- _Material supplied_
_ _ _ _ _ _ _
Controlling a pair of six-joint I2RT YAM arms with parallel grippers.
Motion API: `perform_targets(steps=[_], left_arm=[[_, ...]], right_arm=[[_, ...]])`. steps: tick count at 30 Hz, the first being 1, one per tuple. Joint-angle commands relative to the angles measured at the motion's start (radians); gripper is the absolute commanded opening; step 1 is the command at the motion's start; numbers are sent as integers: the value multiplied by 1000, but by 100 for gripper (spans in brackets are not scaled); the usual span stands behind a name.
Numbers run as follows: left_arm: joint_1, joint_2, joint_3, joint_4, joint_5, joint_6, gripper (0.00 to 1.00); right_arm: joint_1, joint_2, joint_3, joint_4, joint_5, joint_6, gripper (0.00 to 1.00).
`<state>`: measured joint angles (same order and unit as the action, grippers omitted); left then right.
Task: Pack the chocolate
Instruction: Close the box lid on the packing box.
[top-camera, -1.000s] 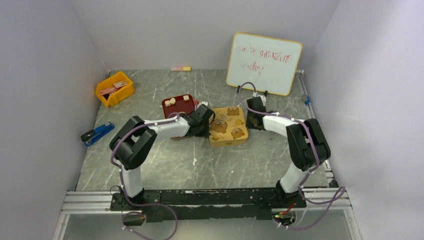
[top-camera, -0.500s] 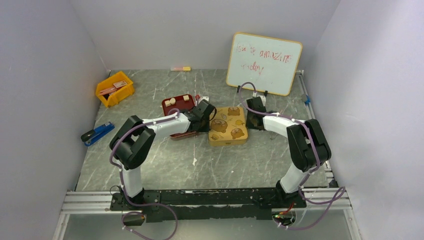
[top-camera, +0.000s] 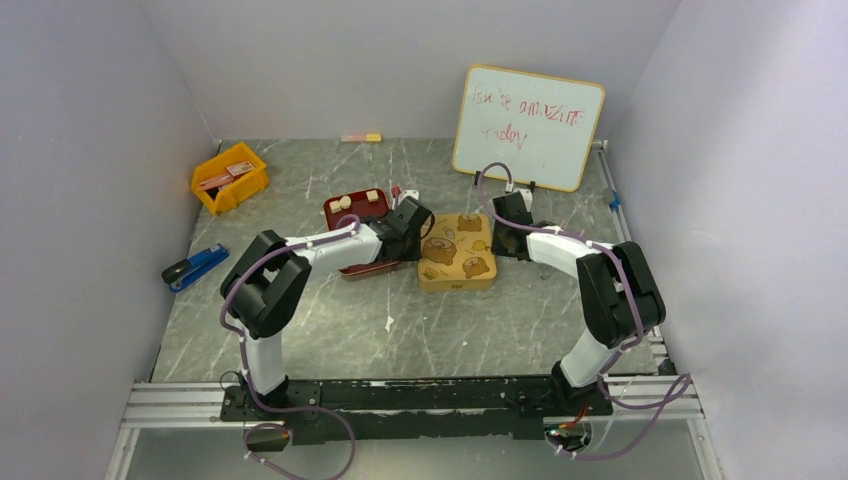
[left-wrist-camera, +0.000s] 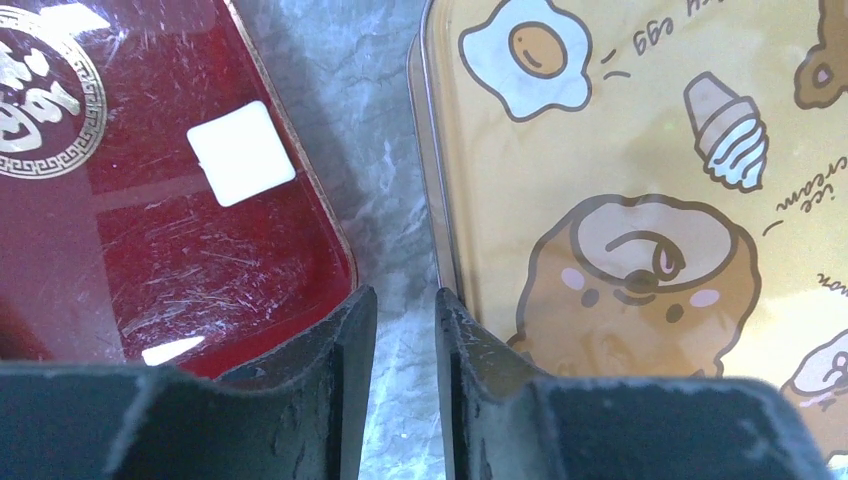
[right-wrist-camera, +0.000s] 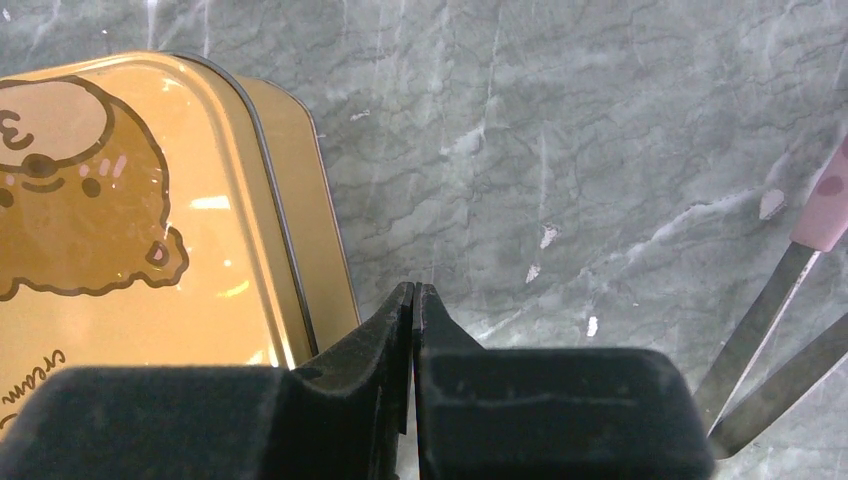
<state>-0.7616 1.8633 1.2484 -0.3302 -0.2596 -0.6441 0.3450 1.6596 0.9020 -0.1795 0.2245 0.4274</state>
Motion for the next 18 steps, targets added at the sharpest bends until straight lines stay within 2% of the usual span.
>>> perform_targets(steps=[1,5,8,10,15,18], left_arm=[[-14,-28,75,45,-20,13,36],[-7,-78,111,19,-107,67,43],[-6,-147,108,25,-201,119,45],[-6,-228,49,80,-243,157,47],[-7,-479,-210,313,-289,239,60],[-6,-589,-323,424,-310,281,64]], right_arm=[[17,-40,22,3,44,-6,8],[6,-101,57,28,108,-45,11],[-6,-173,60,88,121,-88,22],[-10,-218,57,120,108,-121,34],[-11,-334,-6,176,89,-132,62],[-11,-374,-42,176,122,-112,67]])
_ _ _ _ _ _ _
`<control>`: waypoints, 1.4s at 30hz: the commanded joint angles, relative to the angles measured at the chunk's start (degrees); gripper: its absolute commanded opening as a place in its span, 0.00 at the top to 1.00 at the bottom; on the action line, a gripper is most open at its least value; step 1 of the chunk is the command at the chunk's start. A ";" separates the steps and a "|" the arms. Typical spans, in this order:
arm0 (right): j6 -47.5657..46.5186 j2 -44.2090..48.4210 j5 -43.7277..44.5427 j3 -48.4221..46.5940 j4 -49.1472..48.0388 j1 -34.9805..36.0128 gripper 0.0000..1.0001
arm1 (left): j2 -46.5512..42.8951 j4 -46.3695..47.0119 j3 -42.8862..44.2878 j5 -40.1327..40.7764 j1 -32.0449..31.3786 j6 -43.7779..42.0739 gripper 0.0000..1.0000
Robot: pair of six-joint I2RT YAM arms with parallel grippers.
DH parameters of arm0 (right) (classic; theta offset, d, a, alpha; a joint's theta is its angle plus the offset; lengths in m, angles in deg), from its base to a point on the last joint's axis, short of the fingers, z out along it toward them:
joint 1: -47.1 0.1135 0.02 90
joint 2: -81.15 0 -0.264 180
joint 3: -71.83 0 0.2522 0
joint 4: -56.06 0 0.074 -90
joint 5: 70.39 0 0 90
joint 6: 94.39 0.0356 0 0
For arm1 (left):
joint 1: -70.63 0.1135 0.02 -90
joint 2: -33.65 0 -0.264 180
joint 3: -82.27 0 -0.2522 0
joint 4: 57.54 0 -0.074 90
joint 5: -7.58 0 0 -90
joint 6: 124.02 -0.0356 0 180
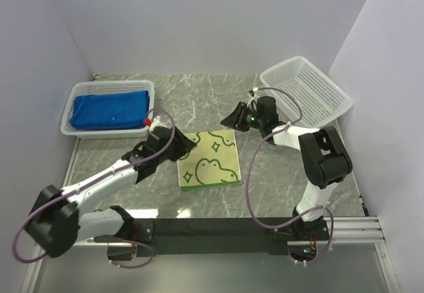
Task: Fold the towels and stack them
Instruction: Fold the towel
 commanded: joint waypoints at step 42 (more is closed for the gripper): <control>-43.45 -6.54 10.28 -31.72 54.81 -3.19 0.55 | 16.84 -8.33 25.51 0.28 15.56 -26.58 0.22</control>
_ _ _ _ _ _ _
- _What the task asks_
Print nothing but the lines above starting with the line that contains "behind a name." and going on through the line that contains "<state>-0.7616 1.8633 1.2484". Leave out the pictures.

- _Task response_
Motion API: `perform_targets(steps=[_], left_arm=[[_, ...]], right_arm=[[_, ...]])`. steps: tick count at 30 Hz, the first being 1, one per tuple. Joint-angle commands relative to the angles measured at the motion's start (radians); gripper is the absolute commanded opening; step 1 is the command at the motion's start; numbers are sent as integers: the value multiplied by 1000, but by 100 for gripper (spans in brackets are not scaled); the usual span stands behind a name.
Numbers run as follows: left_arm: joint_1, joint_2, joint_3, joint_4, joint_5, joint_6, gripper (0.00 to 1.00); right_arm: joint_1, joint_2, joint_3, joint_4, joint_5, joint_6, gripper (0.00 to 1.00).
`<state>`: measured joint angles (same order and unit as the action, grippers omitted); left then right.
Task: Pack the chocolate
Instruction: Close the box lid on the packing box.
[top-camera, -1.000s] 
[top-camera, -0.500s] 
[top-camera, +0.000s] 
[left-wrist-camera, +0.000s] 
[right-wrist-camera, +0.000s] 
<state>-0.7616 1.8633 1.2484 -0.3302 -0.2596 -0.6441 0.3450 1.6596 0.9020 -0.1795 0.2245 0.4274</state>

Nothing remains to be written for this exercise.